> Task prompt
Copy exactly. Include the line containing "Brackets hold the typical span", every line after it, and the last line below, but no pictures.

(Material provided begins)

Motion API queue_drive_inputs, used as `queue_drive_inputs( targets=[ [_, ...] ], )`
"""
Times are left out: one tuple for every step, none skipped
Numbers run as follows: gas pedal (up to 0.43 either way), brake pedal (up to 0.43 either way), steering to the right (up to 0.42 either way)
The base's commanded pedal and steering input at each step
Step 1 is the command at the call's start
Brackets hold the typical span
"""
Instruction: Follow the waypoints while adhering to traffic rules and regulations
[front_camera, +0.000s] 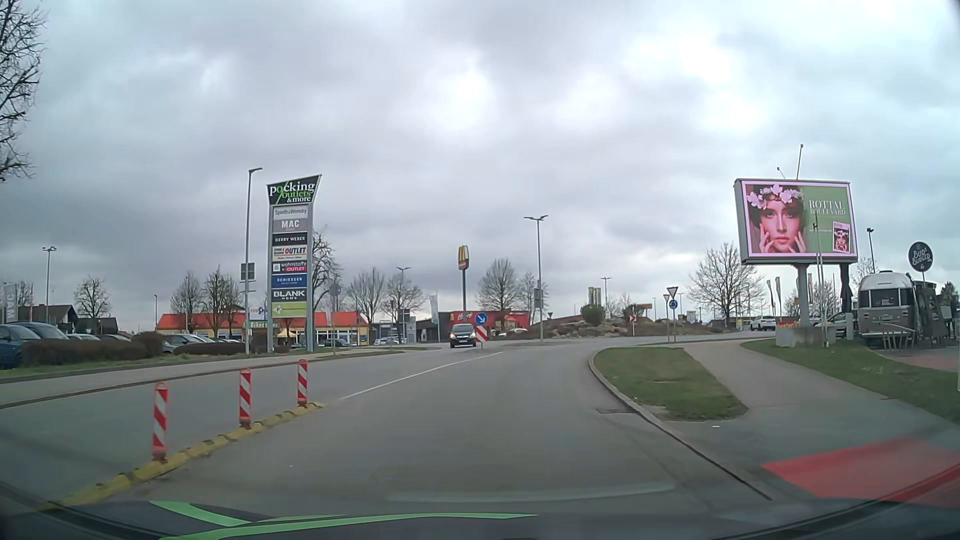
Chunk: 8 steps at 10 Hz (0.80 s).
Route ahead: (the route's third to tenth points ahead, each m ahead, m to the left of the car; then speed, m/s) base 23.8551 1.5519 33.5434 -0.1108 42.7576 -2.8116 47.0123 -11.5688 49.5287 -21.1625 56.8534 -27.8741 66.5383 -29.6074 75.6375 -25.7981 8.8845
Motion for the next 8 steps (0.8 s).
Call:
queue_drive_inputs(
  targets=[
    [0.11, 0.0, 0.026],
    [0.098, 0.0, 0.026],
    [0.087, 0.0, 0.028],
    [0.087, 0.0, 0.029],
    [0.087, 0.0, 0.029],
    [0.079, 0.0, 0.029],
    [0.079, 0.0, 0.029],
    [0.079, 0.0, 0.029]
  ],
)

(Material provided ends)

> Problem solution
Brackets hold the typical span
"""
Instruction: Follow the waypoints while adhering to traffic rules and regulations
[front_camera, +0.000s] 
Chunk: 8 steps at 10 Hz (0.80 s).
Route ahead: (the route's third to tenth points ahead, each m ahead, m to the left of the car; then speed, m/s) base 23.8551 1.5519 33.5434 -0.1108 42.7576 -2.8116 47.0123 -11.5688 49.5287 -21.1625 56.8534 -27.8741 66.5383 -29.6074 75.6375 -25.7981 8.8845
Motion for the next 8 steps (0.8 s).
Call:
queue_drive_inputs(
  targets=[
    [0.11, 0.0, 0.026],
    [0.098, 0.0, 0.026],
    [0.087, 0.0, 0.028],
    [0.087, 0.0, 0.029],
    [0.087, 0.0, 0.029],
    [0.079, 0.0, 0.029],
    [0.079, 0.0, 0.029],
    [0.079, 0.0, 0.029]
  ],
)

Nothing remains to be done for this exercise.